Brief:
Below are records to be transcribed exactly; any pictures should be left out.

Stored items:
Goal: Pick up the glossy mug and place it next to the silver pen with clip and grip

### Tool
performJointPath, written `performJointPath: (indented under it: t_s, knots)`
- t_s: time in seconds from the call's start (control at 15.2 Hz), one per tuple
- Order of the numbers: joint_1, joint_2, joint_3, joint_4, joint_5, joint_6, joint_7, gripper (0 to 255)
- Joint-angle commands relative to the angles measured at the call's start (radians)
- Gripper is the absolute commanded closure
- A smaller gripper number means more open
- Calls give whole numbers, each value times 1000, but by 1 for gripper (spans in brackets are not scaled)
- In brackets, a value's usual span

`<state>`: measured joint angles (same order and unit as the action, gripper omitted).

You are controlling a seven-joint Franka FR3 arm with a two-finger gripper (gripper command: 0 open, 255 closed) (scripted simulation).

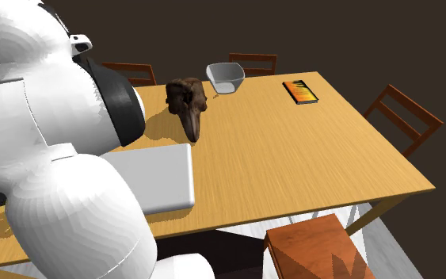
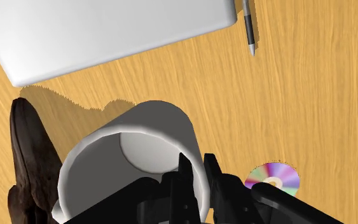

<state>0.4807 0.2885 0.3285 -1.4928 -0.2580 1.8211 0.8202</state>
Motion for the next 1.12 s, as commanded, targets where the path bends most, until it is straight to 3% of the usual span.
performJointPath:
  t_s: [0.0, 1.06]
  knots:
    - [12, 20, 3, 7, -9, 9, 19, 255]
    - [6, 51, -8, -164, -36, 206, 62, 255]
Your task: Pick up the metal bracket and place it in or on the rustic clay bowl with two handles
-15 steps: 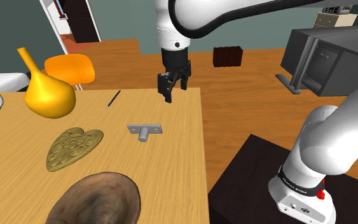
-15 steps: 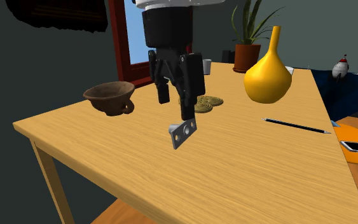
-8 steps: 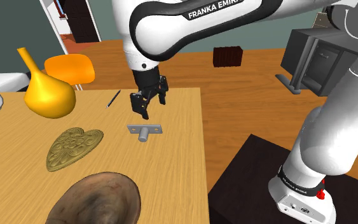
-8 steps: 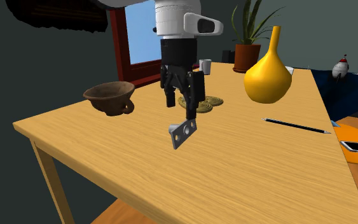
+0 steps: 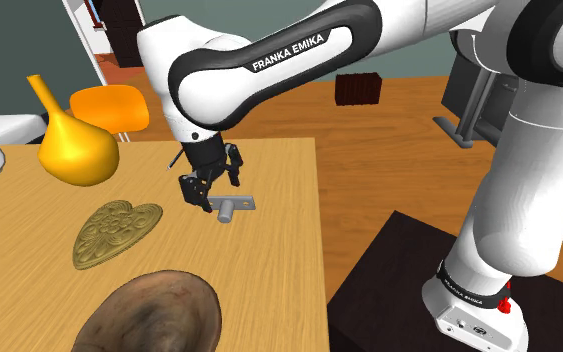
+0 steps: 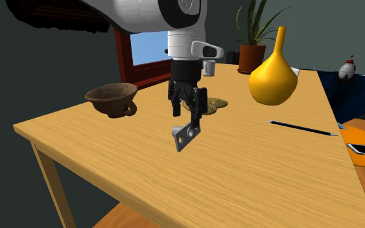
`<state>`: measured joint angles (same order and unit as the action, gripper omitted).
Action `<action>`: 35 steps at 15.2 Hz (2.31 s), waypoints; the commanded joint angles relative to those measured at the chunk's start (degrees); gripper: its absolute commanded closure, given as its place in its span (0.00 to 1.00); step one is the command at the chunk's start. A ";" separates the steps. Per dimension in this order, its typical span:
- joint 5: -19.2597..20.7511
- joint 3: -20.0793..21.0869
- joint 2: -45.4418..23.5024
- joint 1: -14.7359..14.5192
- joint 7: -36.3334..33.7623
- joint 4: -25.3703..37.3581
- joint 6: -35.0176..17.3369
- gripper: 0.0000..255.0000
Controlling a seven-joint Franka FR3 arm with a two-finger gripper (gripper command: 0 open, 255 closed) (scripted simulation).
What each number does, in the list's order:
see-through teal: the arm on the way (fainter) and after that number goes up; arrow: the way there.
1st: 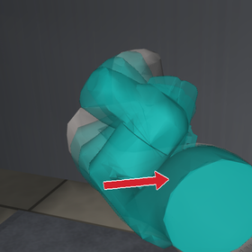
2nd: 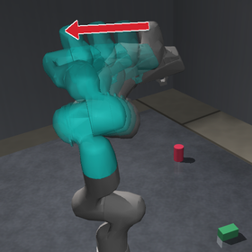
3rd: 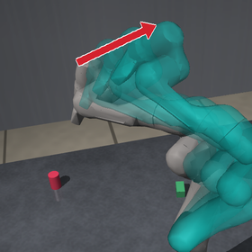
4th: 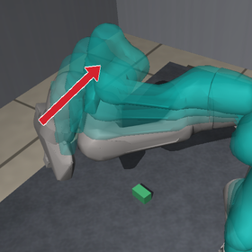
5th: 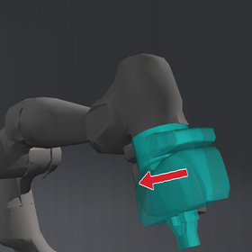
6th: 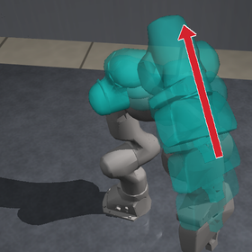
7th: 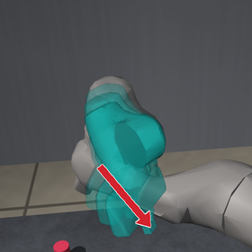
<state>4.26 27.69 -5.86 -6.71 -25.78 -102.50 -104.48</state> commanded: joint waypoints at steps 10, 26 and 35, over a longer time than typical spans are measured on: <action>0.37 -0.09 -0.58 0.03 -0.29 -3.54 -4.03 0.00; 0.01 -0.04 0.02 0.06 0.01 -1.13 -1.09 1.00; -0.36 0.05 0.59 0.01 0.41 5.17 5.69 1.00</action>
<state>3.91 27.74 -5.30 -6.70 -25.43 -98.07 -99.57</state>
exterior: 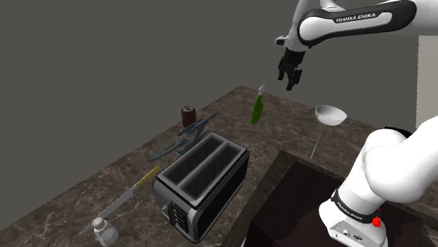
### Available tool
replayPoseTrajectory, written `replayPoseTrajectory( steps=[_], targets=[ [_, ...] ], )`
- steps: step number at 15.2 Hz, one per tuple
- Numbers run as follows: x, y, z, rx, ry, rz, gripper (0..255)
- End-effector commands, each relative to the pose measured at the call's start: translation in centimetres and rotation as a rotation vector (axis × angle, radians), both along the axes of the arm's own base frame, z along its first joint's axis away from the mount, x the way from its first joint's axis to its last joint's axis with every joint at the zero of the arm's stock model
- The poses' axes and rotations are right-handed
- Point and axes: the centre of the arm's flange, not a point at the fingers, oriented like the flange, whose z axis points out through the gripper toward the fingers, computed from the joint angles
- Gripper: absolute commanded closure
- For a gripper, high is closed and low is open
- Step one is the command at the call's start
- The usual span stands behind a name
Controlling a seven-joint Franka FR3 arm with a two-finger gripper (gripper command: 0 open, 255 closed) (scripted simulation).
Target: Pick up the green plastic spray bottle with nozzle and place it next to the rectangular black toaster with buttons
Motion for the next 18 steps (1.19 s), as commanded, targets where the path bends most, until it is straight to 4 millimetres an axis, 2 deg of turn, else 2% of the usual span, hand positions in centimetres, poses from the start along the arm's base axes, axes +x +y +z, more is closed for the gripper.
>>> replayPoseTrajectory(
  steps=[1, 8, 14, 18],
  targets=[
    [2.1, -1.8, -1.0, -0.008, 0.011, 0.084, 0],
    [9.6, -6.3, -4.7, -0.025, 0.048, 0.356, 0],
    [16.4, -8.4, -7.9, -0.04, 0.078, 0.582, 0],
    [16.5, -8.5, -10.0, -0.04, 0.078, 0.582, 0]
  ],
)
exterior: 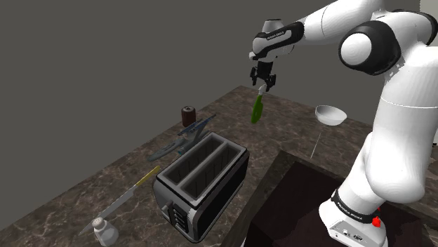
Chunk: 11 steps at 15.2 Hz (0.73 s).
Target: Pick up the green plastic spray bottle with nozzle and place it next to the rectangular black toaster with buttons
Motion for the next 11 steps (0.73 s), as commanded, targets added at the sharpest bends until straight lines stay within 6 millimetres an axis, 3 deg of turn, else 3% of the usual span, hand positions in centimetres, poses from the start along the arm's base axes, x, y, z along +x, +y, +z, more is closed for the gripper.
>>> replayPoseTrajectory(
  steps=[1, 4, 11],
  targets=[
    [0.1, -0.1, -1.1, 0.0, 0.0, 0.002, 0],
    [0.2, -0.2, -2.5, 0.0, 0.0, 0.002, 0],
    [0.2, -0.2, -2.4, 0.0, 0.0, 0.002, 0]
  ],
)
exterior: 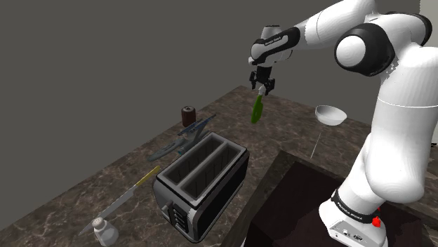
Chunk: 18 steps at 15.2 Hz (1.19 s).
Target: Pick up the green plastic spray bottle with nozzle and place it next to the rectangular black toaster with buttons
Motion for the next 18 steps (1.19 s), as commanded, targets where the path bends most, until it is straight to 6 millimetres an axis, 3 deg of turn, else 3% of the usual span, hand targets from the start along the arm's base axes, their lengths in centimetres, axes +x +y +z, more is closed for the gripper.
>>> replayPoseTrajectory(
  steps=[1, 10, 18],
  targets=[
    [0.0, 0.0, 0.0, 0.0, 0.0, 0.0, 255],
    [0.0, 0.0, 0.0, 0.0, 0.0, 0.0, 255],
    [0.0, 0.0, 4.2, 0.0, 0.0, 0.0, 255]
  ],
)
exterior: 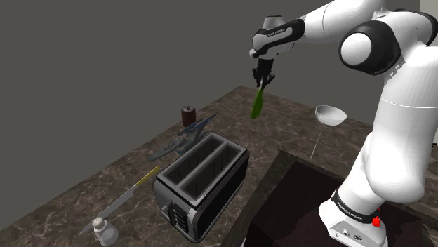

Result of this task:
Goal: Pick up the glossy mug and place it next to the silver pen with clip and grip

### Tool
performJointPath, written `performJointPath: (indented under it: t_s, knots)`
- t_s: time in seconds from the call's start (control at 15.2 Hz), one per tuple
- Order of the numbers: joint_1, joint_2, joint_3, joint_4, joint_5, joint_6, joint_7, gripper (0 to 255)
- Joint-angle commands relative to the angles measured at the call's start (radians)
- Gripper is the absolute commanded closure
- A smaller gripper number means more open
- Calls give whole numbers, each value times 1000, but by 1 for gripper (spans in brackets are not scaled)
- In brackets, a value's usual span

`<state>`: measured joint angles (same order and unit as the action, gripper omitted).

You are controlling a seven-joint Franka FR3 arm with a two-finger gripper (gripper command: 0 open, 255 closed) (scripted simulation).


<state>0.4807 0.2885 0.3285 -1.4928 -0.2580 1.8211 0.8202</state>
Motion for the next 1.12 s, as commanded, targets where the path bends most, until it is straight to 3% of the usual span.
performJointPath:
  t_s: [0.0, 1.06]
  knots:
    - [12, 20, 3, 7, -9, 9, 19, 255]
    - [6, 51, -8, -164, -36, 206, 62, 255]
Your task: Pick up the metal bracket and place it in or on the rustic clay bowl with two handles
-15 steps: 
-15 steps: 
-8 steps: 
-8 steps: 
+0 steps: 
+0 steps: 
`<state>`: measured joint angles (same order and unit as the action, gripper omitted).
Action `<action>`: 35 steps at 15.2 Hz (2.31 s), waypoints; the commanded joint angles relative to those measured at the chunk's start (degrees); gripper: its absolute commanded closure, given as its place in its span (0.00 to 1.00); step one is the command at the chunk's start. A ";" separates the steps. Per dimension in this order, its typical span:
- joint 5: -19.2597..20.7511
- joint 3: -20.0793..21.0869
- joint 2: -45.4418..23.5024
- joint 1: -14.7359..14.5192
- joint 7: -36.3334..33.7623
- joint 4: -25.3703..37.3581
- joint 6: -35.0176..17.3369
- gripper: 0.0000..255.0000
Controlling a seven-joint Franka FR3 arm with a two-finger gripper (gripper command: 0 open, 255 closed) (scripted simulation).
What each number does, in the list's order:
see-through teal: the arm on the way (fainter) and after that number goes up; arrow: the way there.
1st: 
2nd: 
3rd: 
4th: 
5th: 
6th: 
7th: 
<state>4.26 27.69 -5.86 -6.71 -25.78 -102.50 -104.48</state> commanded: joint waypoints at steps 10, 26 and 35, over a longer time than typical spans are measured on: <action>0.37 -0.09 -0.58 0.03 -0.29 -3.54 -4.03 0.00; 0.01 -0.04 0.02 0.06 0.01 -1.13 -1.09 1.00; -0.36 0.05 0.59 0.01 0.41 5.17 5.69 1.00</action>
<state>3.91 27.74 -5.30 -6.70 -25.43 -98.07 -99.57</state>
exterior: 
### Available tool
replayPoseTrajectory, written `replayPoseTrajectory( steps=[_], targets=[ [_, ...] ], )`
- steps: step number at 15.2 Hz, one per tuple
- Numbers run as follows: x, y, z, rx, ry, rz, gripper (0..255)
- End-effector commands, each relative to the pose measured at the call's start: translation in centimetres and rotation as a rotation vector (axis × angle, radians), both along the axes of the arm's own base frame, z along its first joint's axis away from the mount, x the way from its first joint's axis to its last joint's axis with every joint at the zero of the arm's stock model
- The poses' axes and rotations are right-handed
- Point and axes: the centre of the arm's flange, not a point at the fingers, oriented like the flange, whose z axis points out through the gripper toward the fingers, computed from the joint angles
- Gripper: absolute commanded closure
- For a gripper, high is closed and low is open
- Step one is the command at the call's start
- The usual span stands behind a name
Controlling a seven-joint Franka FR3 arm with a two-finger gripper (gripper command: 0 open, 255 closed) (scripted simulation).
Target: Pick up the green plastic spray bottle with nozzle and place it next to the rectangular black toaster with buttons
Motion for the next 18 steps (1.19 s), as commanded, targets where the path bends most, until it is straight to 4 millimetres an axis, 2 deg of turn, else 2% of the usual span, hand positions in centimetres, poses from the start along the arm's base axes, axes +x +y +z, more is closed for the gripper.
>>> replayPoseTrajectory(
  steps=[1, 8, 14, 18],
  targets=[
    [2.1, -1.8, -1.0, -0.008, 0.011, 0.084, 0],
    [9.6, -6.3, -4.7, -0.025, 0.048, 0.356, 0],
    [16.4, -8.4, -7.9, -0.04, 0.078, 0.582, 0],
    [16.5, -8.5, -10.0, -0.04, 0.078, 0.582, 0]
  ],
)
exterior: 
Chunk: 11 steps at 15.2 Hz (0.73 s).
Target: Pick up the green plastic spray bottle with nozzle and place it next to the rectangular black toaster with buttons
Motion for the next 11 steps (0.73 s), as commanded, targets added at the sharpest bends until straight lines stay within 6 millimetres an axis, 3 deg of turn, else 3% of the usual span, hand positions in centimetres, poses from the start along the arm's base axes, x, y, z along +x, +y, +z, more is closed for the gripper.
>>> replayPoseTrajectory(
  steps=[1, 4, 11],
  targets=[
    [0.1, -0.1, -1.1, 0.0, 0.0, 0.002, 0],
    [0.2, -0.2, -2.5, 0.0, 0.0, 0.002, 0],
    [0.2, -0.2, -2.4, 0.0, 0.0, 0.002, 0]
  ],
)
exterior: 
Chunk: 18 steps at 15.2 Hz (1.19 s).
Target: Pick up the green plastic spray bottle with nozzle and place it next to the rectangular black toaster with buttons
Motion for the next 18 steps (1.19 s), as commanded, targets where the path bends most, until it is straight to 6 millimetres an axis, 3 deg of turn, else 3% of the usual span, hand targets from the start along the arm's base axes, their lengths in centimetres, axes +x +y +z, more is closed for the gripper.
>>> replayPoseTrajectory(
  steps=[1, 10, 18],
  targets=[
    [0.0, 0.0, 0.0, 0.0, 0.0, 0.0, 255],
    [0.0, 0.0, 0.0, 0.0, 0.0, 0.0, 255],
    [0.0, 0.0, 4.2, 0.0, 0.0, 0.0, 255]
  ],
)
exterior: 

The answer given above is complete.